Rockbox Technical Forums

Rockbox Development => Starting Development and Compiling => Topic started by: TP Diffenbach on July 03, 2006, 01:22:06 PM

Title: ARM asm memcpy, code review requested
Post by: TP Diffenbach on July 03, 2006, 01:22:06 PM
I've written a version of memcpy in ARM assembly for the ipod builds.

It's NOT based on the version in the linux ARM kernel source (but after writing it, I found it's similar to the kernel's memset, which we do use). It uses load/store multiple, but not preload or bursting or anything cool like that.

As this is my first foray into ARM assembly, I'd like some fresh eyes to give it a code review. Once it's been reviewed, cleaned up, and possibly improved, I'll release it under the GPL.

Attached is the source file and a set of timings (in MS excel format). (You'll have to remove a trailing ".txt" from both, the forum code doesn't allow attachments of "type" .S or .xls.)

In general, it runs in about one microsecond more than half the time the C memcpy takes to run, for word-aligned dst and src.

For non-word aligned dst and srcs, the C version falls back on byte-wise copying.

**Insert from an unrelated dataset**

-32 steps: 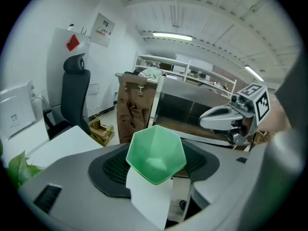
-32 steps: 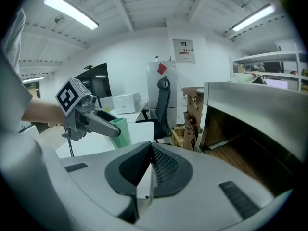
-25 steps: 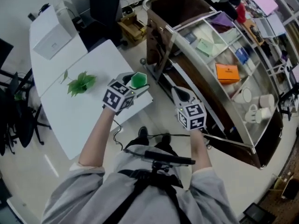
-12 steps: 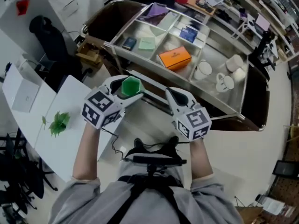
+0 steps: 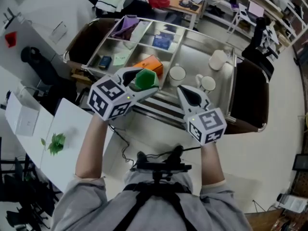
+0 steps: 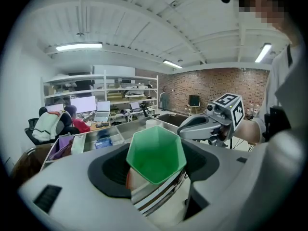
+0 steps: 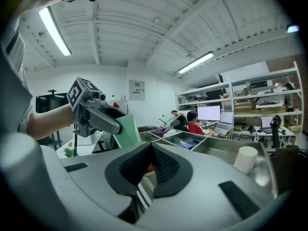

The asm memcpy can do fast copy for unaligned dst and src, so long as dst and src both have the SAME (mis-)alignment. For these cases, the asm memcpy takes about a tenth of the time as the C memcpy, with the ratio improving as more bytes are copied. For differently aligned dst and src, the asm also falls back on byte-wise copying.

(Of course, callers really shouldn't be doing big non-word aligned copies.)

For certain cases, the asm memcpy takes ~ one microsecond longer than the C version, in particular for word-aligned copies of lengths 1, 2, 5, 16, 17, 20, 26, 30, and 40 bytes.


[attachment deleted by admin, too old]
Title: Re: ARM asm memcpy, code review requested
Post by: ryran on July 03, 2006, 02:13:20 PM
Whoa. I wish I had taken up coding when I was younger...
Title: Re: ARM asm memcpy, code review requested
Post by: TP Diffenbach on July 03, 2006, 03:58:20 PM
Ok, I've improved it a bit.

Now the C version only does better for word-aligned on 16, 20, or 22 bytes, and on 1 byte memcpy (!) for aligned or not.

The biggest loss is still at 16 bytes word-aligned. 100 iterations of C memcopy take 197 microseconds; the asm version takes 227 microseconds for those 100 iterations.

That comes down to a difference of three-tenths of a microsecond, or 3 ten-millionths of a second per call.


Alignment   
Bytes copied   
Microseconds Elapsed   
 For 100 iterations of C  memcpy   
 For 100 iterations of Asm memcpy
0   16   197   227
0   20   220   247
0   22   287   294
0   01   110   114
1   01   110   114

At word-aligned 52 bytes, we gain a microsecond; at 64 we saved 1.5 microseconds; at 128 almost 4 (3.98) and we're taking only 0.58 the time.

At 256 bytes, we're taking 0.51 the time of the C memcpy. We'll never get better than 0.49 the time of the C version.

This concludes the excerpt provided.